Mars has two faces: a northern hemisphere where the ground is smooth and low, and a southern hemisphere of high elevation and many craters.
“It’s weird. It’s one of the really striking things about the planet,” says Steven Squyres, a planetary scientist at Cornell University. “But if we are going to understand Mars, we need to understand its dichotomy.”
Now, three papers published in the June 26 Nature provide an explanation.
“Something big,” says Francis Nimmo, a lead author on one of the studies and a University of California, Santa Cruz planetary scientist, “smacked into Mars and stripped half the crust off the planet.”
In 1984, Squyres and now retired astrogeologist Don E. Wilhelms suggested that a single impact could cause the Martian surface to split, almost down the middle. The impact hypothesis was an alternative to the idea that internal Martian processes or multiple asteroid impacts made the northern hemisphere 4 kilometers lower and gave it a thinner crust than the southern hemisphere. It was inspired by a theory developing at the time, and now more widely accepted, that Earth’s moon formed when a large impact broke off a chunk of the planet.

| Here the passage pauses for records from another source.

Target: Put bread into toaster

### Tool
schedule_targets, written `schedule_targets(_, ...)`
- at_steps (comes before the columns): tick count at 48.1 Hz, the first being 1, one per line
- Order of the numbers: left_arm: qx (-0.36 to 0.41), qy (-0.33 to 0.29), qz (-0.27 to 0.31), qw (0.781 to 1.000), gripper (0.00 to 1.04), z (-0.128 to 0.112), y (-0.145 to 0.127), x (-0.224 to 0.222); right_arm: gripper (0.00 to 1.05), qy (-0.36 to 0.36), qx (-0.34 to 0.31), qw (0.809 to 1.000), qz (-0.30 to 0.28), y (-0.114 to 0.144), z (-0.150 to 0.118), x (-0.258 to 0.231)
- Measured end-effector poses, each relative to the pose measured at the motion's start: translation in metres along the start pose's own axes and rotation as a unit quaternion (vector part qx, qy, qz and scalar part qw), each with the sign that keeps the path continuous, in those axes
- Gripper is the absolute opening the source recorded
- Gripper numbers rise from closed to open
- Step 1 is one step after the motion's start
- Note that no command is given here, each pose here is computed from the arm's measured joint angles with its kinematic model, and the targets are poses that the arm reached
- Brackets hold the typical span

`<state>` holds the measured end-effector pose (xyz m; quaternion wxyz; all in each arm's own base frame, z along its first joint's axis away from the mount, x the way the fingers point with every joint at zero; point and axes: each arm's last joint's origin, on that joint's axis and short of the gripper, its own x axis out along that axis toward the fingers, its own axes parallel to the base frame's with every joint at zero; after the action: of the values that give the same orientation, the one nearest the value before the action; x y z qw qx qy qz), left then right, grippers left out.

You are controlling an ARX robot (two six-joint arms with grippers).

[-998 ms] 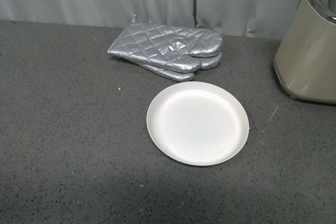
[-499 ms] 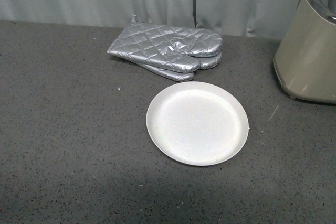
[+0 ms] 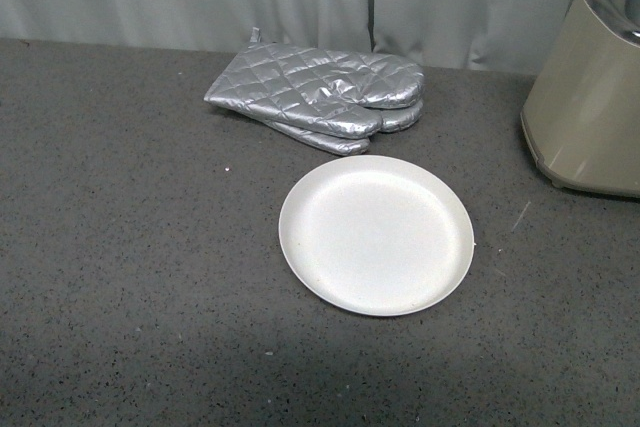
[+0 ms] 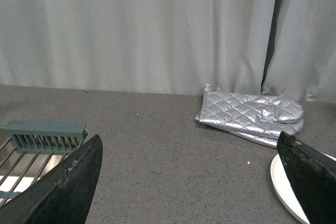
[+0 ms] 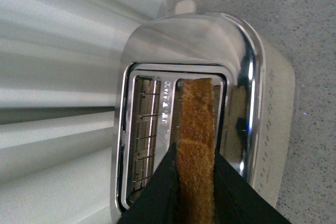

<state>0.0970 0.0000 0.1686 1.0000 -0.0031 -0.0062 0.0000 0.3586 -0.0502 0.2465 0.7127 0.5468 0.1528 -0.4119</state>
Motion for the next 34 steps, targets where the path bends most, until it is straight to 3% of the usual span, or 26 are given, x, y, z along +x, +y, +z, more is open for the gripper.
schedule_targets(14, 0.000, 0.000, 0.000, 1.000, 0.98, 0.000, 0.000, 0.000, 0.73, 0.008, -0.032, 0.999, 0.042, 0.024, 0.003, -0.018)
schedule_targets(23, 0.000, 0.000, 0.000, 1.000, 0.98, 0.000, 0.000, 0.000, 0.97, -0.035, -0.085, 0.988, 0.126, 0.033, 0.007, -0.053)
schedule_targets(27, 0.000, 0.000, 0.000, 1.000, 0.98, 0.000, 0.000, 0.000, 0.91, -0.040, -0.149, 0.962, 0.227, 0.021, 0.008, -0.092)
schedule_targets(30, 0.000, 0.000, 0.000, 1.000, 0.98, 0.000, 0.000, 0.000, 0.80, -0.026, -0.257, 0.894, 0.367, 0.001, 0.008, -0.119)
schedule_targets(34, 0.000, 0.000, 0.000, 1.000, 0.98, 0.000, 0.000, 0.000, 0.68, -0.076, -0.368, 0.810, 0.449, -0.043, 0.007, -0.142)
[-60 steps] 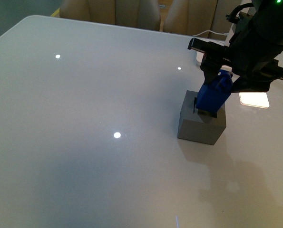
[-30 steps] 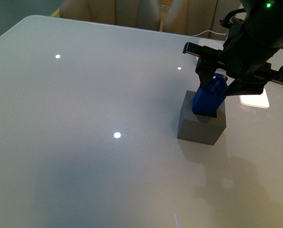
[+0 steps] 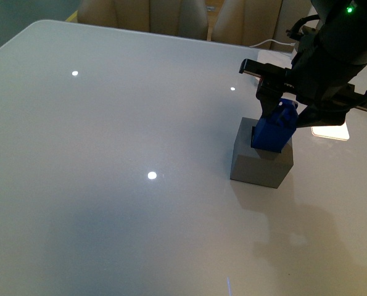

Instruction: Insert blue part into gray base

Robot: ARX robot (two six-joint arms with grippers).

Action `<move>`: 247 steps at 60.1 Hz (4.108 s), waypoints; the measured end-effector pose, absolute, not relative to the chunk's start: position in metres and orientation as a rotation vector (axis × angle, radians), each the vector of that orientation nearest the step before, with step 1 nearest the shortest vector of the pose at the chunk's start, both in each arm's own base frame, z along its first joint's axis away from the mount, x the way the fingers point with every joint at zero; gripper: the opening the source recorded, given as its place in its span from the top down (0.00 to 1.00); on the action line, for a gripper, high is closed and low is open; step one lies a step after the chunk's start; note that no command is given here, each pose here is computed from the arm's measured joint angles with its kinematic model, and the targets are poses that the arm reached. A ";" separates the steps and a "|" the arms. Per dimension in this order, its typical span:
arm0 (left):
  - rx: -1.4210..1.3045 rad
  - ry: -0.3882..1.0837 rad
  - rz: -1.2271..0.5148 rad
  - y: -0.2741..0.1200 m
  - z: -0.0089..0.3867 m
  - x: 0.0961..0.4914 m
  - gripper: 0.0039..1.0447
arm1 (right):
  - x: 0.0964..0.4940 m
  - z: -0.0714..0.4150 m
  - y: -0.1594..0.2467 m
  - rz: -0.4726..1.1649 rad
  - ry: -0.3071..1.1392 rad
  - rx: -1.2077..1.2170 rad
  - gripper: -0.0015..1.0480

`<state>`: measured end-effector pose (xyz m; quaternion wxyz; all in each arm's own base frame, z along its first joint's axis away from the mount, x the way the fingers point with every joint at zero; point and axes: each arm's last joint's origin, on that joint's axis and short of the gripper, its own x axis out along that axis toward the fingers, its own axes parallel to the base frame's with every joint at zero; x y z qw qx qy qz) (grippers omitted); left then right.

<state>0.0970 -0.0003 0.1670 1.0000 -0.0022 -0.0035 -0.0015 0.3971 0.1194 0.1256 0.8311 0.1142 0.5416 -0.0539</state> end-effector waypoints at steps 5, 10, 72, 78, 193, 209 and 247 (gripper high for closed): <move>-0.004 -0.007 -0.003 0.000 0.167 0.097 0.07 | 0.398 0.125 0.120 -0.110 1.143 0.244 0.39; -0.004 -0.007 -0.003 0.000 0.167 0.097 0.07 | 0.398 0.125 0.120 -0.102 1.136 0.250 0.27; -0.005 -0.007 -0.003 0.000 0.167 0.097 0.07 | 0.224 0.175 0.030 0.006 0.019 0.010 0.97; -0.004 -0.007 -0.003 0.000 0.167 0.097 0.07 | 0.209 0.174 0.024 0.008 0.011 0.004 0.98; -0.004 -0.007 -0.003 0.000 0.167 0.097 0.07 | 0.098 0.169 0.000 0.002 -0.006 0.006 0.98; -0.004 -0.007 -0.003 0.000 0.167 0.097 0.07 | 0.097 0.169 0.000 0.001 -0.013 0.006 0.98; -0.004 -0.007 -0.003 0.000 0.167 0.097 0.07 | 0.097 0.169 0.000 0.001 -0.014 0.004 0.09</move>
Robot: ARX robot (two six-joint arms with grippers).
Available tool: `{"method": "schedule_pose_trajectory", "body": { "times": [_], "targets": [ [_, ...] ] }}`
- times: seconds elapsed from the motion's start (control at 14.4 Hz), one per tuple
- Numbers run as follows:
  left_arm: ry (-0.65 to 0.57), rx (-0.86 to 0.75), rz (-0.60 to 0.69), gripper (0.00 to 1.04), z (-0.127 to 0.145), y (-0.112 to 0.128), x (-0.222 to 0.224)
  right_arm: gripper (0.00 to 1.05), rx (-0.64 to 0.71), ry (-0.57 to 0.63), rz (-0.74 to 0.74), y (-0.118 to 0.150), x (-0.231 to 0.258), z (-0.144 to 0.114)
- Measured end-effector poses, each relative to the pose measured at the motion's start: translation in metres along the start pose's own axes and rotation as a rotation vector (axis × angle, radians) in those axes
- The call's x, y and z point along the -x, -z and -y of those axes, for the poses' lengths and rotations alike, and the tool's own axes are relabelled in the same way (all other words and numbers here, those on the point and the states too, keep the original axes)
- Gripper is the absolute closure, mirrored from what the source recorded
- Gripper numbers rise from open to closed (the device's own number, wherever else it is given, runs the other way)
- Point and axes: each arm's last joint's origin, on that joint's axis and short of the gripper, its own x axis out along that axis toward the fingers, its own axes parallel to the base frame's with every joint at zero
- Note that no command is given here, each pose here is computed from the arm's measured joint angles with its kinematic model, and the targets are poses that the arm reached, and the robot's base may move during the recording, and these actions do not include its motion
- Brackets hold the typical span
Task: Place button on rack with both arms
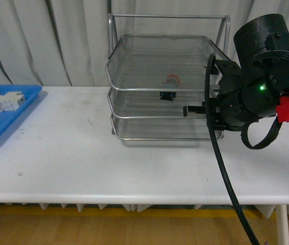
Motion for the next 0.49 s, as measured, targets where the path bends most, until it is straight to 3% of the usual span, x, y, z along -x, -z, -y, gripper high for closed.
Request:
{"method": "schedule_pose_trajectory", "body": {
  "times": [0.21,0.49],
  "targets": [
    [0.0,0.0,0.0,0.07,0.0,0.0,0.0,1.03,-0.009,0.002,0.025,-0.004,0.0,0.002],
    [0.0,0.0,0.0,0.07,0.0,0.0,0.0,1.03,-0.058,-0.069,0.019,0.022,0.032,0.001]
  ]
}}
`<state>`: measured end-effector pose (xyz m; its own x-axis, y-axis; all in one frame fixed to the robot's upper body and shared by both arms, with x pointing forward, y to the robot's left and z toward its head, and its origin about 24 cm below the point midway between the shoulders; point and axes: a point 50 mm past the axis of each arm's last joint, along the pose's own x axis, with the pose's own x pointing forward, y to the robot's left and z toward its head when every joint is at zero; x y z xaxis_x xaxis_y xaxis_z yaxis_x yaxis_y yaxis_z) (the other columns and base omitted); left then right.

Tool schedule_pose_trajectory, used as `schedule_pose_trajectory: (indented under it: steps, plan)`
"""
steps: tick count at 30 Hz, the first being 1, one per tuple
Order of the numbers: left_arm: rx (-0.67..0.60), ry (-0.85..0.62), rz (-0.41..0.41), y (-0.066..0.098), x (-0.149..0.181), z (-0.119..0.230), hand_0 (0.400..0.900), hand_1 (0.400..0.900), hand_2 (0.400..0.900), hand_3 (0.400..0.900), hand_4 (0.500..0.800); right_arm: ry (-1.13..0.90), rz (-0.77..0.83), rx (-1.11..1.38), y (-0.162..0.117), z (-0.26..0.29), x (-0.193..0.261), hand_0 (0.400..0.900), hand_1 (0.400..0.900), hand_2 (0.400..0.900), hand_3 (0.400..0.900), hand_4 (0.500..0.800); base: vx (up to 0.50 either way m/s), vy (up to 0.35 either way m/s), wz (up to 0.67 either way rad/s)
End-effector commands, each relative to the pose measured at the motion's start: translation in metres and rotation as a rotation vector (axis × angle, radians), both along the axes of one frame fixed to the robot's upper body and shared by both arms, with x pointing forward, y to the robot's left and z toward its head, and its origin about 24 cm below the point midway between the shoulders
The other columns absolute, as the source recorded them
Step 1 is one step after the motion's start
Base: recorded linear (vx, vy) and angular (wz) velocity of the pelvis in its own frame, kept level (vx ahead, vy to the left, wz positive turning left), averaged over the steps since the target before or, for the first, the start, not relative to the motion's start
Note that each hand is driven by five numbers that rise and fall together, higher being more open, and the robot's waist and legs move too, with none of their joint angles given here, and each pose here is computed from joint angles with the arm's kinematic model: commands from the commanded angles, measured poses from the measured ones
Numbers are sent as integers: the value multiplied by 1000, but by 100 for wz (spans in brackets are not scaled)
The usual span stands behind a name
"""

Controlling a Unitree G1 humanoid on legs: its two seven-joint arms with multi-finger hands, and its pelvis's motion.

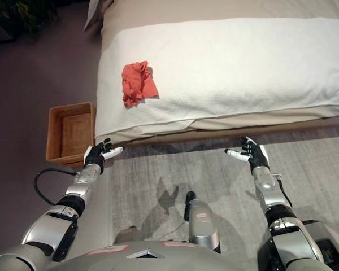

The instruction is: Put the clothes on the bed into the basket.

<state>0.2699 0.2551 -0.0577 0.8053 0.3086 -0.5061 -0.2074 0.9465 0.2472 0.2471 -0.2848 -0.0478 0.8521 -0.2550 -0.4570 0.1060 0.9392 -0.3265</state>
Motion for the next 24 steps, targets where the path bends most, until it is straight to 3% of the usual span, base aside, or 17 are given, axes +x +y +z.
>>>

But, “we didn’t do any detailed calculations. We simply proposed the impact idea,” says Squyres, who was not involved in the latest research. “For 25 years, it just sat there.”
Now, he explains, the new studies “lend some real quantitative rigor to the idea” that an asteroid or comet hit Mars roughly 4 billion years ago.
The first team, using data from two Mars orbiters, mapped the surface elevations, crustal thicknesses and variations in gravitational pull of the entire planet’s surface. That analysis enabled the scientists to essentially peel back the newer layers of volcanic rock and see underneath to the ancient surface of the Red Planet’s northern hemisphere, says Jeffrey Andrews-Hanna, a postdoctoral planetary scientist at MIT and lead author on the team’s paper. The results unveiled a gigantic, smooth pockmark that traces the border between Mars’ two faces and is projected to cover 40 percent of the planet’s surface.
“Finding this elliptical boundary is a smoking gun,” Andrews-Hanna says. “There is only one known way to get a shape like this: Impact.”
Projected to be 10,600 kilometers long and 8,500 kilometers wide — roughly equivalent to the combined area of Asia, Europe and Australia — this mammoth crater now takes its place as the largest known crater in the solar system.
It also looks similar when closely compared with other massive cavities, such as the Hellas basin on Mars or the South Pole-Aitken basin on the moon — except that it’s four times larger than either of them, Andrews-Hanna explains.
When Squyres and Wilhems identified part of the cavity in the 1980s, they dubbed it BorealisBasin. Because about a third of its edge is hidden under layers of lava flows, Andrews-Hanna says, no one had mapped the entire Martian scar, until now.
“This data should change the tide of scientific opinion about what shaped the surface of Mars. All the evidence we have now agrees best with the impact scenario,” the MIT researcher says, “especially after you consider the other two papers.”
The other two groups aimed to model where an impactor could have hit and how large it could have been. These two teams knew from observations similar to Andrews-Hanna’s that they needed to show how an impact event could result in a Martian surface with a huge cavity in the northern hemisphere. An impact would melt a planet’s surface wherever it hit, and the simulation would have to leave Mars with a thin crust in the north and thicker crust in the south, Nimmo, lead author of the third paper, explains.
Knowing this, the two teams simulated slamming different-sized objects into Mars to pinpoint the “sweet spot” conditions that could gouge out such a large scar but not melt the entire crust of the planet or create a standard crater rim, says Caltech graduate student Margarita Marinova, lead author on the other modeling paper.
The newly identified Martian cavity does not have a crater rim, possibly because the impactor was so big that, when it hit, it ejected material over a large part of the Martian surface rather than in just a small ring around the crater, she says.
Working independently from Andrews-Hanna, both teams successfully hit the “sweet spot,” nearly matching the observations of the impact cavity’s size and location that Andrews-Hanna’s team report.
Also, the two modeling teams independently concluded that the impactor had to be between one-tenth and two-thirds the size of the moon to create Mars’ two-faced surface.
“The model calculations are solidly done, and the observations are good. They do not prove by a shadow of a doubt that this is how this planet’s dichotomy formed,” Squyres says. “But it’s nice to see an old idea dusted off and turned into something with real physical plausibility.”